Dataset records:
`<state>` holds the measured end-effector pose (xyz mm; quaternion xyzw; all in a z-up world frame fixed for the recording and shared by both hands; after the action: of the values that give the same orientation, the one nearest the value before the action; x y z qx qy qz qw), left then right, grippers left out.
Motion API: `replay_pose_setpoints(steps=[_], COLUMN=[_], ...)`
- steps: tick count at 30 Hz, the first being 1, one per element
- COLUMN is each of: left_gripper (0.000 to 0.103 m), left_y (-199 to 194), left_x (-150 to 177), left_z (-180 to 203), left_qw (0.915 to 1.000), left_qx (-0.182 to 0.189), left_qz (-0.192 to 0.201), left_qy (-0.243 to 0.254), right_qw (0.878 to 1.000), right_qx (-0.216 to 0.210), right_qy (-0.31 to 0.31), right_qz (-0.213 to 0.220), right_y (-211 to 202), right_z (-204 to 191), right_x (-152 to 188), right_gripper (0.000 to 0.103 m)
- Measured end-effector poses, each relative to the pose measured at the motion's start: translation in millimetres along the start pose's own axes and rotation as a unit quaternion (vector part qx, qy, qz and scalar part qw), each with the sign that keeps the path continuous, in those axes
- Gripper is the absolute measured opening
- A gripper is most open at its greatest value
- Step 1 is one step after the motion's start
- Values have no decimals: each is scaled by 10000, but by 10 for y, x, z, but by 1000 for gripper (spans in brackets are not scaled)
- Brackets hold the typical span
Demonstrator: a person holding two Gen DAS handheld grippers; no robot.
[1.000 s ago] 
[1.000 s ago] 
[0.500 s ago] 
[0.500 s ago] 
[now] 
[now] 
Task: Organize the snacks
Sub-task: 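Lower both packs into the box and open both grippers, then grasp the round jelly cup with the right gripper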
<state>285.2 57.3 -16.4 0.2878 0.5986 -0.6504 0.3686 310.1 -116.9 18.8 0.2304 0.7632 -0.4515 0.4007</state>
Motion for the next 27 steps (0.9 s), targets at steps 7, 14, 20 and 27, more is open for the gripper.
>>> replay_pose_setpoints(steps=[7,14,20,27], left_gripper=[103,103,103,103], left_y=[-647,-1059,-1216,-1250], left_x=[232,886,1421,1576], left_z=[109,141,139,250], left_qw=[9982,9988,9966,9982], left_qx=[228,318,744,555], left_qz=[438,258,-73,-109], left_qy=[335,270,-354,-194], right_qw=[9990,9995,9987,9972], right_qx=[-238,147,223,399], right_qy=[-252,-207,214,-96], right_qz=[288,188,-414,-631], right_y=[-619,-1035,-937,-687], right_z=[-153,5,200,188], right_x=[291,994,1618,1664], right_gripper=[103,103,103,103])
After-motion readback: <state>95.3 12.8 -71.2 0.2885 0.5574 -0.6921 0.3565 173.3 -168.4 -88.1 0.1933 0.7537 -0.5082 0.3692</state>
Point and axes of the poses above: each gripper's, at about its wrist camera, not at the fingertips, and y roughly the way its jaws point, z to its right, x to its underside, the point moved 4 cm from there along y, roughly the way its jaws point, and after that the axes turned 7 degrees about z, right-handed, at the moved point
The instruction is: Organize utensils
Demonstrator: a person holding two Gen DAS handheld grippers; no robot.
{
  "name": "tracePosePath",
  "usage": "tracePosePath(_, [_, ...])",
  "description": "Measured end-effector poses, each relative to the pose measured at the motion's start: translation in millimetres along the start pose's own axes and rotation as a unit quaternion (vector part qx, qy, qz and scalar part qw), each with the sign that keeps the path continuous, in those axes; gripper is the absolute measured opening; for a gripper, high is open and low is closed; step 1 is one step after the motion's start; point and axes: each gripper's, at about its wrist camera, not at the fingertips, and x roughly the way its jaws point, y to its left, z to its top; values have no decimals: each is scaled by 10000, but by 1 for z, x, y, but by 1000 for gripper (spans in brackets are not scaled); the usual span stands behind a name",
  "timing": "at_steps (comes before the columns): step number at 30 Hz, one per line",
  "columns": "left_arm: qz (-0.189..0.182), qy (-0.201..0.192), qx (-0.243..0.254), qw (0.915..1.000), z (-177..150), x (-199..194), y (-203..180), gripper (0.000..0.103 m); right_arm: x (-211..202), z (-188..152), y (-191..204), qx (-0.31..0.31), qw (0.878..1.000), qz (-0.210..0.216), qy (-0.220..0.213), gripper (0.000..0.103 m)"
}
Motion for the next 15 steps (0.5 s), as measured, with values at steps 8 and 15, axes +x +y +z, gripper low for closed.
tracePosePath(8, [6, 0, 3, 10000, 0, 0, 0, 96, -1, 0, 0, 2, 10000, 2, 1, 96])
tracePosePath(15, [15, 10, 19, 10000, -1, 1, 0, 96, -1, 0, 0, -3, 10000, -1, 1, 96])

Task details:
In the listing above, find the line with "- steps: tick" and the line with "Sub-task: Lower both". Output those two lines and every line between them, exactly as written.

Written response:
- steps: tick count at 30 Hz, the first being 1, one per element
- COLUMN is each of: left_gripper (0.000 to 0.103 m), left_y (-199 to 194), left_x (-150 to 177), left_z (-180 to 203), left_qw (0.915 to 1.000), left_qx (-0.182 to 0.189), left_qz (-0.192 to 0.201), left_qy (-0.243 to 0.254), right_qw (0.878 to 1.000), right_qx (-0.216 to 0.210), right_qy (-0.31 to 0.31), right_qz (-0.213 to 0.220), right_y (-211 to 202), right_z (-204 to 191), right_x (-152 to 188), right_gripper (0.000 to 0.103 m)
- Measured end-effector poses, each relative to the pose measured at the motion's start: translation in millimetres along the start pose's own axes and rotation as a unit quaternion (vector part qx, qy, qz and scalar part qw), each with the sign that keeps the path continuous, in those axes
- Gripper is the absolute measured opening
- A gripper is most open at its greatest value
- Step 1 is one step after the motion's start
- Values have no decimals: each is scaled by 10000, but by 10 for y, x, z, but by 1000 for gripper (spans in brackets are not scaled)
- Brackets hold the typical span
Demonstrator: a person holding two Gen DAS handheld grippers; no robot.
[1.000 s ago] 
[1.000 s ago] 
[0.500 s ago] 
[0.500 s ago] 
[now] 
[now] 
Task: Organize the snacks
Sub-task: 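Lower both packs into the box and open both grippers, then grasp the round jelly cup with the right gripper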

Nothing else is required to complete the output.